Kurt M. Weber 02-21-2004 10:04 PM

rmmod segfaulting and causing lsmod to hang withh 2.6.3 kernel
 
OK, I'm getting into kernel devel, and to learn the API I've got a useless module I'm writing. Right now, all it does is printk something on load and something else on unload. I can insmod it fine, but when I rmmod it, it simply segfaults. After I do rmmod, anytime I run lsmod, it simply hangs and I cannot kill it! I cannot kill it! The damned beast simply WILL NOT DIE! DIE, BEAST, DIE! DIE! BWA-HA-HA-HA-HA!

But yeah, rmmod and lsmod are acting retarded. Any ideas?

trickykid 02-21-2004 10:06 PM

I'm not sure if this is it but in the latest 2.6.x kernel series, you compile in support to remove modules, etc. Do you have such support?

Kurt M. Weber 02-21-2004 10:10 PM

Yes, I did that.

Earlier I was trying to remove the same module, and it explicitly told me that I hadn't compiled support for module unloading in. So I recompiled with unloading support, and now things just go all to hell rather than a nice, polite error message :)

Oliv' 02-22-2004 10:55 AM

What's your source code? Have you correctly initialize each struct?
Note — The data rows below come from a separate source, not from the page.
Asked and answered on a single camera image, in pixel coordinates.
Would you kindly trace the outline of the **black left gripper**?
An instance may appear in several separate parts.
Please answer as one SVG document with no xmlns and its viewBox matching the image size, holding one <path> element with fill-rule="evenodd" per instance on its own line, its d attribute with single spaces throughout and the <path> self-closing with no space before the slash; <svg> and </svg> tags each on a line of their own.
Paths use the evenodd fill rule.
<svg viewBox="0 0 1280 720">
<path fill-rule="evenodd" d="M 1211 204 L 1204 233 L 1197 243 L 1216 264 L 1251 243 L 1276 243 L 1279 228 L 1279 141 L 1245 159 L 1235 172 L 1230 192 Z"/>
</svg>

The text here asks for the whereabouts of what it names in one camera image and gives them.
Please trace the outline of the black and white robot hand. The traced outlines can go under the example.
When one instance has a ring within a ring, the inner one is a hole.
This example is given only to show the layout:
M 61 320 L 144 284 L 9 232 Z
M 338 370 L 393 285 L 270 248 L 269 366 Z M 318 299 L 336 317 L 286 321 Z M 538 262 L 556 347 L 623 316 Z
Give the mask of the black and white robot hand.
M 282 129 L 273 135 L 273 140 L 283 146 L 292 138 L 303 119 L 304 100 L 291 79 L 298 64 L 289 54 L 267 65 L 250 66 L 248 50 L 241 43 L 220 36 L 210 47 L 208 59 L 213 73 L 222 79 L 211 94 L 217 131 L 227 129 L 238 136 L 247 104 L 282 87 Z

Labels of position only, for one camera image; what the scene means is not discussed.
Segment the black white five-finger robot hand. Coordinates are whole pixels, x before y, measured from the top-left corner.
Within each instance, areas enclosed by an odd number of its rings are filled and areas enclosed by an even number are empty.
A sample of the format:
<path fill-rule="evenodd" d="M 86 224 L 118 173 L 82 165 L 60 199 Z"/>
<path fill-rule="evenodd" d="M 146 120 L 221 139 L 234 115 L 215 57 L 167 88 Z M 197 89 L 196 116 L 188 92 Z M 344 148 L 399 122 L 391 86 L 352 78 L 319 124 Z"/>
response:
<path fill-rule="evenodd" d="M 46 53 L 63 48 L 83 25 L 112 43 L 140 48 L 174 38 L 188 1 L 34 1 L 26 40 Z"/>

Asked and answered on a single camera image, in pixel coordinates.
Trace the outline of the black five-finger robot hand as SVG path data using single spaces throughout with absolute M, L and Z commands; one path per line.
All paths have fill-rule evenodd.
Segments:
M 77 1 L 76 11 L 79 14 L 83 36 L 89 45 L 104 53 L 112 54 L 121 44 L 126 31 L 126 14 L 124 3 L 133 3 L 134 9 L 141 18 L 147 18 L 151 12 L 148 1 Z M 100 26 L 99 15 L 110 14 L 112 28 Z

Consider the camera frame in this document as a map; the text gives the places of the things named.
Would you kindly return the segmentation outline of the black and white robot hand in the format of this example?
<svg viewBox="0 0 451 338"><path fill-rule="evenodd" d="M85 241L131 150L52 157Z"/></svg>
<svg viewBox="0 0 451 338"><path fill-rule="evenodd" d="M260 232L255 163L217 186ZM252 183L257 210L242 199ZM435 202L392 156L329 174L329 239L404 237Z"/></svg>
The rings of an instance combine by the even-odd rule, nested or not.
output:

Kurt M. Weber 02-24-2004 10:42 PM

So far, this is it (eventually, it's going to be a driver for a device similar to /dev/zero, except it spits out 'z's instead of '0's):
Code:

#include <linux/module.h>
#include <linux/config.h>
#include <linux/init.h>
MODULE_LICENSE("GPL");
static int __init init_zdrv(void) {
    printk(KERN_DEBUG "Z driver loaded\n");
    return 0;
}
static void __exit exit_zdrv(void) {
  printk(KERN_DEBUG "Z driver unloaded\n");
}
module_init(init_zdrv);
module_exit(exit_zdrv);


Oliv' 02-25-2004 11:51 AM

I test this code with my 2.4.24 kernel and everything went fine. Note that I have to add "#include <linux/kernel.h>" for printk purposes and I have also removed "#incude <linux/config.h> which was not necessary for me.
I also look about "Migrating device drivers to Linux kernel 2.6" and your code seems to be good. So the question is: do you have already had such behaviour with other modules with your 2.6 kernel? (I suppose the answer is no, but we never know)
the last advice I can give you to debug it is to use UML (User Mode Linux of course :) )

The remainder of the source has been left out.